== Task goal ==
What lines of the material below include the string "polygon"? Copy all of them.

== Available data ==

== Segment start ==

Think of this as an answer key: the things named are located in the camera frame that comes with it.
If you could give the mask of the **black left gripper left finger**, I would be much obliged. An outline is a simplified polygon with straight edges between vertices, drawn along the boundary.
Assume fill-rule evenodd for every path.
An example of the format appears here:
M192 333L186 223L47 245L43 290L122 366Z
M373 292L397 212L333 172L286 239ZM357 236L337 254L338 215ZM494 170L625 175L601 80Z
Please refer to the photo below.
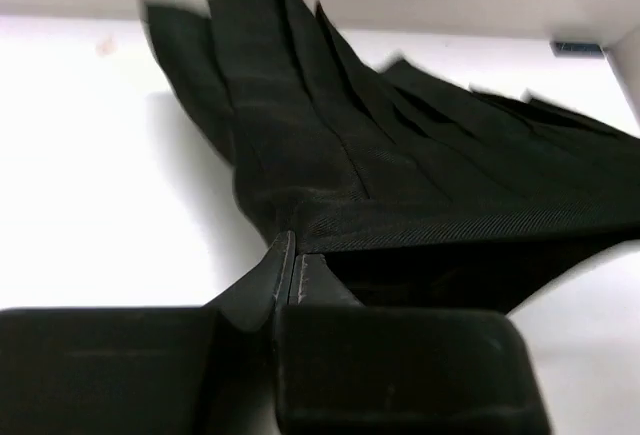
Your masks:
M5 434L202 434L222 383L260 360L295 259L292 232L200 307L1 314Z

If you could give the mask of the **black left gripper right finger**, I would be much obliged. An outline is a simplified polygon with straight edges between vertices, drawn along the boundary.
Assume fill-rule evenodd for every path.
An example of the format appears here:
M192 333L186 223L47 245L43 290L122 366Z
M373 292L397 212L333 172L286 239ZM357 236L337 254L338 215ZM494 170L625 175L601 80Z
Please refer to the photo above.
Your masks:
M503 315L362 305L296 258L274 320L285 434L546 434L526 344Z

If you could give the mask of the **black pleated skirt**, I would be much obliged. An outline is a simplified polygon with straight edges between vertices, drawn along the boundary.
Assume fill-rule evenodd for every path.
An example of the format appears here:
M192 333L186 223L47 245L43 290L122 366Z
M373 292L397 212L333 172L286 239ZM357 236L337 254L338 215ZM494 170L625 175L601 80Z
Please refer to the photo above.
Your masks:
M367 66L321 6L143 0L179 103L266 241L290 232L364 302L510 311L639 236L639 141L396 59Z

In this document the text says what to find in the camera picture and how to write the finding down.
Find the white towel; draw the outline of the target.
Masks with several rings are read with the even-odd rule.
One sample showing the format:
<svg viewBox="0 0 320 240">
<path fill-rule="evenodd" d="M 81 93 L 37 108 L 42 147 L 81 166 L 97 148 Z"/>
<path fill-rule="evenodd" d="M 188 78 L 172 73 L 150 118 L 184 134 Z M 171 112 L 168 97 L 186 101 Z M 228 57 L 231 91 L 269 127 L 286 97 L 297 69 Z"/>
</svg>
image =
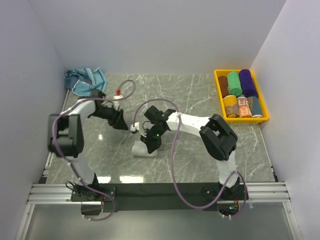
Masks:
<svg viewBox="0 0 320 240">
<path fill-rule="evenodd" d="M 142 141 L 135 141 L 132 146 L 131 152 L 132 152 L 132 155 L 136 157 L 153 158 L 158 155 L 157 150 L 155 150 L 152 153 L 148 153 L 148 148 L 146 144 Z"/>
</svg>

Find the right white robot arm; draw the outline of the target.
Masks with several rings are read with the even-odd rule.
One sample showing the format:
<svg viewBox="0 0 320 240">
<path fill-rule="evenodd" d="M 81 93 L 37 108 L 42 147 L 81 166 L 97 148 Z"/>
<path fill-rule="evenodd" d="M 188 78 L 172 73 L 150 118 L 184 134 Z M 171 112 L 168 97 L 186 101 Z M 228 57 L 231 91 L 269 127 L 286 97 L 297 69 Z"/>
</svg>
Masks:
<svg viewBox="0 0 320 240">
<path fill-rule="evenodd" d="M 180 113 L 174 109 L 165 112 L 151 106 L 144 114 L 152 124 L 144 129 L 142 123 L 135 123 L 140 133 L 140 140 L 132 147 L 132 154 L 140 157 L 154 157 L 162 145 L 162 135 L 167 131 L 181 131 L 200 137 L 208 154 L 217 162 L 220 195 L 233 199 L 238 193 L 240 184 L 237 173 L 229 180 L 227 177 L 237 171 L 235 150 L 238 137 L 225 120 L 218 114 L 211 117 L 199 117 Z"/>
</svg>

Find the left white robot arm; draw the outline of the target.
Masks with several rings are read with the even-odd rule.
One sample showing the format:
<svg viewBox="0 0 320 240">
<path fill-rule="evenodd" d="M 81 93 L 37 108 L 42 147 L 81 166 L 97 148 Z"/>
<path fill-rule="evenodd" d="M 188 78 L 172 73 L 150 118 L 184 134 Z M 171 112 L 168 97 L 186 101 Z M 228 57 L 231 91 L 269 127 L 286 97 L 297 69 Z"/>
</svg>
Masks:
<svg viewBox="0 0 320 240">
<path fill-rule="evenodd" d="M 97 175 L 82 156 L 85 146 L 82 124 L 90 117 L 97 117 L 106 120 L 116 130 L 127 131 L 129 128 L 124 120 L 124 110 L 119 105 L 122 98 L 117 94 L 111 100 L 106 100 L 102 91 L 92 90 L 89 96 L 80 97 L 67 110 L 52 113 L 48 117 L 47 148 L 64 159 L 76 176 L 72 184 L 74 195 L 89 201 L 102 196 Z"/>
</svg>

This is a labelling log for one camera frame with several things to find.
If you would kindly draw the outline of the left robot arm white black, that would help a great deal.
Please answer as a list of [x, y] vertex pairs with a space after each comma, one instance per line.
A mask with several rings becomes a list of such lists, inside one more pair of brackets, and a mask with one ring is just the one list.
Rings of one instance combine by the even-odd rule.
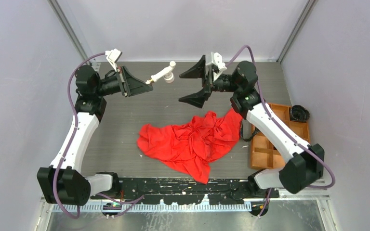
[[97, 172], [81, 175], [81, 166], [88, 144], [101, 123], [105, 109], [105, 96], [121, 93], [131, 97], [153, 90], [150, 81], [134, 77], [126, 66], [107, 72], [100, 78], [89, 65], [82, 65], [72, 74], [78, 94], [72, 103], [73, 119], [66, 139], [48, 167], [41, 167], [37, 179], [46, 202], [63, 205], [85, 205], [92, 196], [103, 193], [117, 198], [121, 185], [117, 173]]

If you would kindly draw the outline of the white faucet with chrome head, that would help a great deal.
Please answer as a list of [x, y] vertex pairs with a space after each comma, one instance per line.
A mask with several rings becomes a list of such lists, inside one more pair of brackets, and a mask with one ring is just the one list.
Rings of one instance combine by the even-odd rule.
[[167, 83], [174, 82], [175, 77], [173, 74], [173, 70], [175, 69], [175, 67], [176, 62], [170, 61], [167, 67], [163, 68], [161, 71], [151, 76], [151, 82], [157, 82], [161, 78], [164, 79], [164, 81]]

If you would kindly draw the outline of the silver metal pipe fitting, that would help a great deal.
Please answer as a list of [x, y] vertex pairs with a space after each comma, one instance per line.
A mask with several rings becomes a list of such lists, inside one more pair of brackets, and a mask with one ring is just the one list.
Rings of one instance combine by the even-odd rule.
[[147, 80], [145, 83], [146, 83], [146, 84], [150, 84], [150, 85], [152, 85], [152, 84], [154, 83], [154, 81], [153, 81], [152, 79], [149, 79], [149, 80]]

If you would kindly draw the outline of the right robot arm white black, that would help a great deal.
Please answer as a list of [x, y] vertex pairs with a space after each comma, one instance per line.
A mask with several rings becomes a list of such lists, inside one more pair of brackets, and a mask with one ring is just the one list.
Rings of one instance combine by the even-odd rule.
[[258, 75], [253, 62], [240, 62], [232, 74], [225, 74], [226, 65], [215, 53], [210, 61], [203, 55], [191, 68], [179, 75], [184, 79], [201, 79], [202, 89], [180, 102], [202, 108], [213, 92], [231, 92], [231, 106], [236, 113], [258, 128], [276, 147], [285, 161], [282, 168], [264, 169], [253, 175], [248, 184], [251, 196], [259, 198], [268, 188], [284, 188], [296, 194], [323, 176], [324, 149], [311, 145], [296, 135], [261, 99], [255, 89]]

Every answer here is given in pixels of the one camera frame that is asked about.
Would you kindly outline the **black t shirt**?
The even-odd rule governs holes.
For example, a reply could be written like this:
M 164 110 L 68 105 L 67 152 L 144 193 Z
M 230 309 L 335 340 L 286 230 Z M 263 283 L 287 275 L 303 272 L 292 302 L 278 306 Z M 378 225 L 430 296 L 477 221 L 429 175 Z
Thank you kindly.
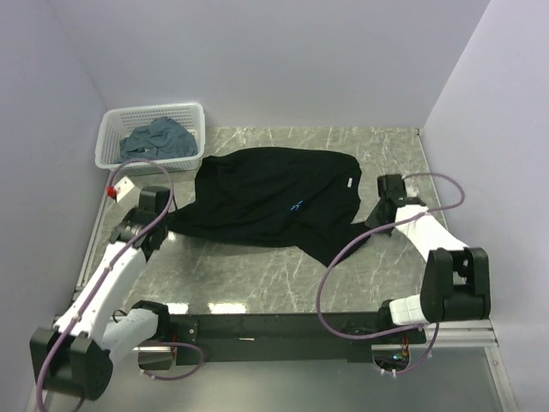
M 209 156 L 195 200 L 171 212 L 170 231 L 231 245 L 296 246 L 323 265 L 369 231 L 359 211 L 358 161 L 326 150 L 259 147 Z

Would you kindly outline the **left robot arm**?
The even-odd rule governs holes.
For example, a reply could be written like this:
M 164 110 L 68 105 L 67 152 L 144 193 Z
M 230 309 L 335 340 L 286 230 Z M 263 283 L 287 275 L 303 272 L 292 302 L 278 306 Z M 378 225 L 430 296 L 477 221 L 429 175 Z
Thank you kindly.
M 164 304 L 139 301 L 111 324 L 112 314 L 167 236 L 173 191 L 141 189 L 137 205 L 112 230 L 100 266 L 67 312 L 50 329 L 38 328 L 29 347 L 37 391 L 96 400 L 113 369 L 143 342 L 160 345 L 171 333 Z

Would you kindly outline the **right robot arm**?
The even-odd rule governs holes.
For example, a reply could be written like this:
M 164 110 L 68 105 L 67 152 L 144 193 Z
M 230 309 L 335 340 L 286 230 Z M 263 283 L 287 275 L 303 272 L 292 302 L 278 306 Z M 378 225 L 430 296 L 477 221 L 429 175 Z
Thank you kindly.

== Segment end ==

== Output for this exercise ==
If you could give the mask of the **black left gripper left finger**, I would be much obliged. An outline is a simplified polygon with straight edges between vertices, drawn along the boundary.
If you could give the mask of the **black left gripper right finger**, I would be much obliged. An outline is a simplified polygon with straight edges between vertices, drawn along the boundary.
If you could give the mask of the **black pleated skirt**, I would be much obliged. An outline is a simplified polygon with straight edges between vertices, drawn along the boundary.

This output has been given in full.